> Task prompt:
Every line from the opening of the records to the line with "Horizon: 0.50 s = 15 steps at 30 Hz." should be restated exactly, with both ends included and the pictures left out.

(Dataset records)
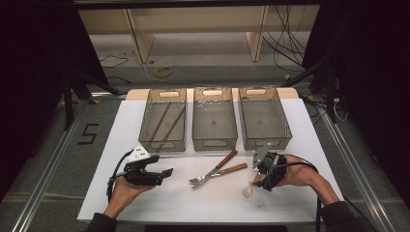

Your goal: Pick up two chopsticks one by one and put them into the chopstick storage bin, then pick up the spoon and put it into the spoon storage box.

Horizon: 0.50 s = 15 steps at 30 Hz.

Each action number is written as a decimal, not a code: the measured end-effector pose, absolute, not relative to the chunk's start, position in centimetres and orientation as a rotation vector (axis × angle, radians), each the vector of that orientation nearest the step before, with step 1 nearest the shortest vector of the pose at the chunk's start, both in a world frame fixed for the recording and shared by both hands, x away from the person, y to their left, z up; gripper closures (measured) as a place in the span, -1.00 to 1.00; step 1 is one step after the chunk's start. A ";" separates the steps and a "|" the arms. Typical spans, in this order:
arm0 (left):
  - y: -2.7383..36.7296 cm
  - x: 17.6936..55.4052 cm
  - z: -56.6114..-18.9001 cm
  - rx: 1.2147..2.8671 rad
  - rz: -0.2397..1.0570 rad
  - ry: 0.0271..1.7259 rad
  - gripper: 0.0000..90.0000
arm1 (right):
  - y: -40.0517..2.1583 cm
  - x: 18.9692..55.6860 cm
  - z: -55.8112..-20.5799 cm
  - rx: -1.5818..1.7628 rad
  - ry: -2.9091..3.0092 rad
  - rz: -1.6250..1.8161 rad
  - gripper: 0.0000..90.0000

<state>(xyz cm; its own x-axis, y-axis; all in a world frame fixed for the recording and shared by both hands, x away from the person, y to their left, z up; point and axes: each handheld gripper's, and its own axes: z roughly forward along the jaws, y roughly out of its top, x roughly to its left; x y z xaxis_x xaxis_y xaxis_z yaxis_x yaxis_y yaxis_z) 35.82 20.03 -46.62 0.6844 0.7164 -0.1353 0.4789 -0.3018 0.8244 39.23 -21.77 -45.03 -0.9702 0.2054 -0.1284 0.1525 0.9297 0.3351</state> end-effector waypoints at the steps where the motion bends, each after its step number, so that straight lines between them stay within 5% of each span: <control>1: 20.0 35.8 -46.7 1.962 0.319 0.928 -0.52 | -21.8 39.3 -45.0 0.270 2.928 0.490 -0.32; 15: 19.8 35.8 -46.8 1.975 0.306 0.921 -0.51 | -21.5 39.1 -45.7 0.221 2.976 0.438 -0.31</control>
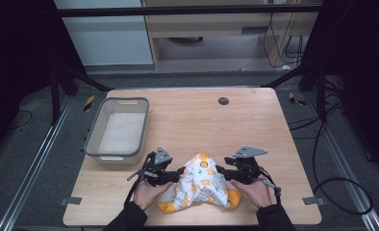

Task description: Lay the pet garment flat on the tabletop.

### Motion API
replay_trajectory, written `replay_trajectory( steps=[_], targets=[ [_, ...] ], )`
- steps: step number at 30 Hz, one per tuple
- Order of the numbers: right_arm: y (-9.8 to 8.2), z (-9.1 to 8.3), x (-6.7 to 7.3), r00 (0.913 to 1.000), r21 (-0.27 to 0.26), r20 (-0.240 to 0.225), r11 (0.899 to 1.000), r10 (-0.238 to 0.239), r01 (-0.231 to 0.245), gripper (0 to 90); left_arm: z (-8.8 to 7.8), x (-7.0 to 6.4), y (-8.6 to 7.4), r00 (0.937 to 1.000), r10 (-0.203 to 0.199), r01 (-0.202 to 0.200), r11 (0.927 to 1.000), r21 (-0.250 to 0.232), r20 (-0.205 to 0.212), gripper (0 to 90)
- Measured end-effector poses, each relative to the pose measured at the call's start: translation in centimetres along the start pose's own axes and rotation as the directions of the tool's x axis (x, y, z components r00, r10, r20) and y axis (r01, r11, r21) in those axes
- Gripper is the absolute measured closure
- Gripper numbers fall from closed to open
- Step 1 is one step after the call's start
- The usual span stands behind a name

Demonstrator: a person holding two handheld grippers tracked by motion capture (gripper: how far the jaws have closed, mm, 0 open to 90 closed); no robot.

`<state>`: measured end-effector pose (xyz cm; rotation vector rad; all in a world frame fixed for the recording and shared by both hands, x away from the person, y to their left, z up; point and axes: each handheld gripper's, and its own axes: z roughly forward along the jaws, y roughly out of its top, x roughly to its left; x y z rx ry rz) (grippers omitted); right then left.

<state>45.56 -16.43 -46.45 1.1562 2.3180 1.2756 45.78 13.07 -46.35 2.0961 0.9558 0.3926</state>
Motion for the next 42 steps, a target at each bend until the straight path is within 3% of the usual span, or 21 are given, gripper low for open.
replay_trajectory(
  steps=[7,11,18,23,26,32,37,38,42],
  targets=[
    [-0.5,1.3,0.4,0.9994,0.052,-0.025,0.998,-0.022,0.023,49.0,1.0,-0.3,-0.3,0.9996,0.011,-0.012,0.9992,0.039,0.025,42.2],
    [-0.7,1.8,0.6,0.9986,0.075,-0.046,0.997,-0.025,0.028,51.8,1.6,-0.3,-0.6,0.9986,-0.001,-0.002,0.9983,0.059,0.053,49.0],
    [-1.0,2.3,0.6,0.9966,0.1,-0.082,0.995,0.002,0.006,64.8,2.1,-0.4,-0.8,0.9949,-0.018,0.01,0.9961,0.087,0.099,66.5],
    [-0.9,2.3,0.8,0.9972,0.098,-0.073,0.995,-0.015,0.022,77.6,2.1,-0.6,-0.8,0.9956,-0.017,0.007,0.9947,0.103,0.092,79.5],
    [-0.8,2.1,0.8,0.9972,0.088,-0.073,0.996,-0.014,0.02,83.2,1.9,-0.5,-0.8,0.9957,-0.014,0.005,0.9949,0.1,0.091,85.2],
    [-0.3,1.3,1.1,0.9973,0.069,-0.071,0.997,-0.019,0.024,85.3,1.2,-0.7,-0.6,0.9949,-0.008,-0.001,0.9959,0.091,0.101,87.7],
    [0.0,0.5,1.2,0.9973,0.033,-0.067,0.999,-0.029,0.031,85.4,-0.6,-0.7,0.2,0.9949,0.0,-0.005,0.9991,0.043,0.101,88.0],
    [0.3,-0.1,1.3,0.9975,0.0,-0.064,0.999,-0.032,0.032,85.7,-1.0,-0.7,0.4,0.9947,0.0,-0.002,0.9996,0.028,0.103,88.1],
    [0.7,-1.1,1.4,0.9974,-0.043,-0.062,0.998,-0.037,0.035,87.0,-2.6,-1.0,1.1,0.9952,0.008,-0.007,0.9998,-0.02,0.097,88.2]
  ],
)
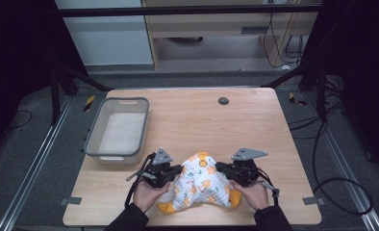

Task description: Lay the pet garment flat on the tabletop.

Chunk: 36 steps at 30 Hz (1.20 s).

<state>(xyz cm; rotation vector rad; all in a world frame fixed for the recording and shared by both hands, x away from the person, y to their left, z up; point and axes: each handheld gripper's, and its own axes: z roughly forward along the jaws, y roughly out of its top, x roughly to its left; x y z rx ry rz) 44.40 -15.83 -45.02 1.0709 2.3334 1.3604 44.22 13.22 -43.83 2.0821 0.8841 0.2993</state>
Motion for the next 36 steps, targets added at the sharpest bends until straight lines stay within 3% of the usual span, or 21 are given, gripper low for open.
replay_trajectory(
  steps=[9,14,16,17,18,20,21,22,23,25,27,28,30,32,36],
  targets=[
    [2.0,-2.2,0.9,0.9993,-0.081,-0.003,0.996,-0.037,0.037,89.5,-3.0,-1.4,2.1,0.9986,0.052,-0.053,0.9933,-0.103,-0.013,88.5],
    [3.5,-3.8,1.1,0.9987,-0.167,0.018,0.985,-0.047,0.049,89.4,-4.6,-1.8,3.7,0.9975,0.067,-0.07,0.9821,-0.175,-0.026,88.6],
    [4.3,-4.3,1.2,0.9976,-0.21,0.042,0.976,-0.055,0.063,89.4,-4.9,-2.0,4.6,0.9937,0.086,-0.1,0.973,-0.208,-0.072,88.6],
    [5.0,-4.3,1.2,0.9958,-0.261,0.077,0.963,-0.05,0.068,89.3,-4.9,-2.1,5.0,0.9921,0.091,-0.108,0.9693,-0.221,-0.086,88.6],
    [5.0,-4.3,1.2,0.9958,-0.261,0.077,0.963,-0.05,0.068,89.3,-4.9,-2.0,5.5,0.9911,0.089,-0.11,0.9652,-0.237,-0.099,88.6],
    [5.8,-3.6,0.9,0.9916,-0.295,0.124,0.953,-0.036,0.072,89.2,-4.4,-1.5,6.5,0.989,0.079,-0.11,0.9593,-0.26,-0.125,88.6],
    [6.1,-3.1,0.6,0.9863,-0.304,0.162,0.949,-0.032,0.08,89.2,-3.9,-1.2,7.0,0.9868,0.071,-0.108,0.9573,-0.268,-0.146,88.6],
    [6.6,-1.5,-0.2,0.9722,-0.311,0.234,0.947,-0.009,0.083,88.7,-3.2,-0.7,7.5,0.9822,0.062,-0.109,0.9571,-0.269,-0.177,88.2],
    [6.6,-1.5,-0.2,0.9722,-0.311,0.234,0.947,-0.009,0.083,88.7,-2.7,-0.3,7.8,0.9807,0.045,-0.097,0.9568,-0.274,-0.19,88.2],
    [6.9,-0.1,-1.1,0.9586,-0.282,0.285,0.956,0.002,0.082,85.5,-1.2,0.9,8.3,0.9746,-0.009,-0.055,0.9596,-0.276,-0.224,84.2],
    [6.9,1.5,-2.1,0.9356,-0.216,0.353,0.973,0.004,0.077,77.4,-0.2,2.1,8.3,0.9634,-0.067,-0.005,0.9633,-0.268,-0.259,67.6],
    [6.6,2.2,-2.8,0.9183,-0.168,0.396,0.983,0.002,0.07,72.1,0.0,2.7,8.1,0.965,-0.09,0.022,0.9643,-0.264,-0.246,62.5],
    [6.3,2.2,-3.0,0.9193,-0.165,0.393,0.984,0.01,0.06,69.8,0.0,3.2,7.2,0.9655,-0.108,0.044,0.9646,-0.26,-0.237,57.2],
    [5.8,1.7,-3.1,0.9274,-0.162,0.374,0.985,0.009,0.055,65.9,-0.2,3.5,6.3,0.9608,-0.091,0.032,0.9746,-0.222,-0.262,48.4],
    [4.6,0.0,-3.3,0.9384,-0.148,0.346,0.988,0.002,0.053,57.1,-1.3,4.2,4.4,0.9717,-0.127,0.085,0.9751,-0.205,-0.199,41.0]
  ],
)
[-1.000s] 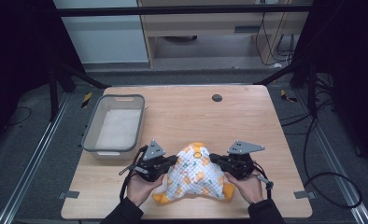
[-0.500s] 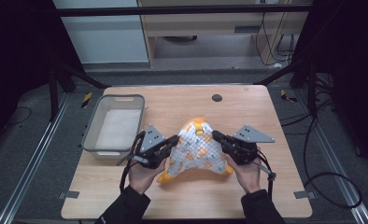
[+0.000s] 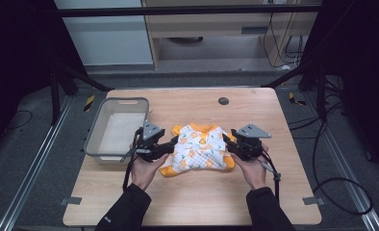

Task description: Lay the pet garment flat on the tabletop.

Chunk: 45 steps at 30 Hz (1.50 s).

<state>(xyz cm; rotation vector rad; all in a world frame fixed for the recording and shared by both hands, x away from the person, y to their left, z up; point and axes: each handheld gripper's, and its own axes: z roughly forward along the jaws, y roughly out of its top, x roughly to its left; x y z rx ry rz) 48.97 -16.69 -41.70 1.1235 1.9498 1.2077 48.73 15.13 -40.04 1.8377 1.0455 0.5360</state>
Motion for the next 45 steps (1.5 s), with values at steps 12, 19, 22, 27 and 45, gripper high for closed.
replay_trajectory(
  steps=[12,19,22,27,45],
  targets=[
    [-2.5,-4.2,-0.3,0.9954,0.032,-0.095,0.999,0.008,-0.005,40.3,-3.1,1.0,-4.6,0.9983,0.047,-0.049,0.9972,0.057,0.034,32.4],
    [-5.0,-4.5,-0.4,0.9922,0.079,-0.124,0.997,0.008,0.002,39.1,-2.8,1.4,-6.8,0.9986,0.037,-0.041,0.9939,0.103,0.037,33.8],
    [-6.1,-4.0,-0.4,0.9919,0.112,-0.127,0.994,0.013,0.002,39.4,-2.2,1.4,-7.4,0.9987,0.039,-0.043,0.9915,0.123,0.033,34.9],
    [-7.7,-2.7,-0.1,0.9887,0.162,-0.149,0.987,0.011,0.014,41.4,-1.4,0.8,-8.2,0.9901,0.131,-0.138,0.978,0.157,0.049,36.6],
    [-8.5,0.4,1.2,0.9853,0.21,-0.166,0.975,-0.041,0.076,65.8,1.8,-1.1,-9.4,0.9815,0.161,-0.183,0.945,0.271,0.103,56.0]
  ],
)
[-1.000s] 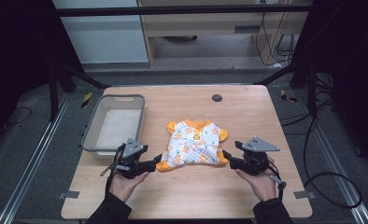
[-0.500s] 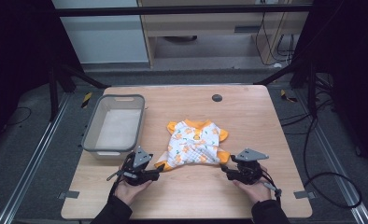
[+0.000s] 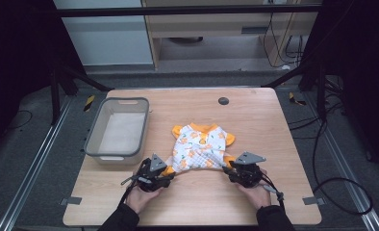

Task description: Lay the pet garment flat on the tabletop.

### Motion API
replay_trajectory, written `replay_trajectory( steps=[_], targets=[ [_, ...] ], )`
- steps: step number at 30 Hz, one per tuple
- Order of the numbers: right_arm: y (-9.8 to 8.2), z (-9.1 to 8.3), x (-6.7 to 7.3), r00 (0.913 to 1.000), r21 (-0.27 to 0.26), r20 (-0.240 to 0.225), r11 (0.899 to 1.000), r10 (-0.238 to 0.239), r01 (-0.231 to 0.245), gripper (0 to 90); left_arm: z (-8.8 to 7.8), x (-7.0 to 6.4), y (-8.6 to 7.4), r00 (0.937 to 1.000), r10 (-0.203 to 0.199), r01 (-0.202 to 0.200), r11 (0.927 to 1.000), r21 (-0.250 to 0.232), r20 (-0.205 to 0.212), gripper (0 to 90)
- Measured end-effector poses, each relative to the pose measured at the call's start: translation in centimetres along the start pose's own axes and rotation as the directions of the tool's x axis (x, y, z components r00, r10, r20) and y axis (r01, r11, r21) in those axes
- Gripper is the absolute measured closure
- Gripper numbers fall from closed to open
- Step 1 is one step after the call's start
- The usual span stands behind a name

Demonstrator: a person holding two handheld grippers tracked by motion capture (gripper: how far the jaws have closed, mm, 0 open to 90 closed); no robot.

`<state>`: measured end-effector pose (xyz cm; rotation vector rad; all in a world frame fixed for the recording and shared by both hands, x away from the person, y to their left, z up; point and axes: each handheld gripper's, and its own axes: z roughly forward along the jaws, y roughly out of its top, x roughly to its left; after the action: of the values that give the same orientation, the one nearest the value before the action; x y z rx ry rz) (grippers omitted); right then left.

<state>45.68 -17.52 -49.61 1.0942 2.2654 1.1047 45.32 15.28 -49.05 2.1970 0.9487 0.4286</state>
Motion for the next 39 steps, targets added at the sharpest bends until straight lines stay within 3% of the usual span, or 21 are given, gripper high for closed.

> Answer section:
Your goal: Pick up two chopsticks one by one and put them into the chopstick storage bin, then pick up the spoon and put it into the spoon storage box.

Horizon: 0.50 s = 15 steps at 30 Hz.

Nothing else is part of this answer.